Return the lines from the line containing "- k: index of" onward. Each must match exactly, and the last line of the listing below must be included.
Start of STORED DATA
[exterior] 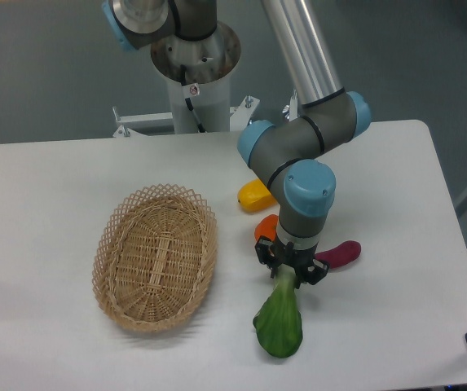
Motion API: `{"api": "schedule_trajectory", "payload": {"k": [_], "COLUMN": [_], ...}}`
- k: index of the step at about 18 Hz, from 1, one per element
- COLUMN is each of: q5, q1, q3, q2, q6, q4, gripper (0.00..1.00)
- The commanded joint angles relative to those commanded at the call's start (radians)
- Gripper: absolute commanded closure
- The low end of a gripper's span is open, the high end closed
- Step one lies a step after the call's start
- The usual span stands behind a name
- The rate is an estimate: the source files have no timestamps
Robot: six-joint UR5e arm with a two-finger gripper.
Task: Pick up the green vegetable from the table
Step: 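Lower the gripper over the bok choy stem and close on it, then lift the held bok choy up off the table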
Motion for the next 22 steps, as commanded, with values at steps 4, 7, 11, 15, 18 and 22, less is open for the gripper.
{"api": "schedule_trajectory", "payload": {"k": [4, 7, 11, 15, 18, 22], "q5": [0.000, -0.002, -0.005, -0.006, -0.008, -0.003], "q1": [0.000, 0.003, 0.011, 0.037, 0.083, 0.149], "q3": [0.014, 0.049, 0.153, 0.181, 0.172, 0.175], "q2": [0.006, 0.029, 0.070, 0.141, 0.199, 0.251], "q6": [0.006, 0.017, 0.055, 0.121, 0.184, 0.296], "q4": [-0.002, 0.006, -0.008, -0.044, -0.101, -0.185], "gripper": [0.62, 0.62, 0.62, 0.62, 0.62, 0.62]}}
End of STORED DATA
* EXERCISE ANSWER
- k: index of the step at about 18 Hz, from 1, one per element
- COLUMN is each of: q5, q1, q3, q2, q6, q4, gripper (0.00..1.00)
- The commanded joint angles relative to those commanded at the call's start (radians)
- Gripper: absolute commanded closure
- The low end of a gripper's span is open, the high end closed
- Step one lies a step after the call's start
- The usual span stands behind a name
- The rate is an estimate: the source files have no timestamps
Robot: six-joint UR5e arm with a two-finger gripper.
Task: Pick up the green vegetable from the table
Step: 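Lower the gripper over the bok choy stem and close on it, then lift the held bok choy up off the table
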Motion for the next 22 steps, as commanded, with values at steps 4, 7, 11, 15, 18 and 22, less is open for the gripper.
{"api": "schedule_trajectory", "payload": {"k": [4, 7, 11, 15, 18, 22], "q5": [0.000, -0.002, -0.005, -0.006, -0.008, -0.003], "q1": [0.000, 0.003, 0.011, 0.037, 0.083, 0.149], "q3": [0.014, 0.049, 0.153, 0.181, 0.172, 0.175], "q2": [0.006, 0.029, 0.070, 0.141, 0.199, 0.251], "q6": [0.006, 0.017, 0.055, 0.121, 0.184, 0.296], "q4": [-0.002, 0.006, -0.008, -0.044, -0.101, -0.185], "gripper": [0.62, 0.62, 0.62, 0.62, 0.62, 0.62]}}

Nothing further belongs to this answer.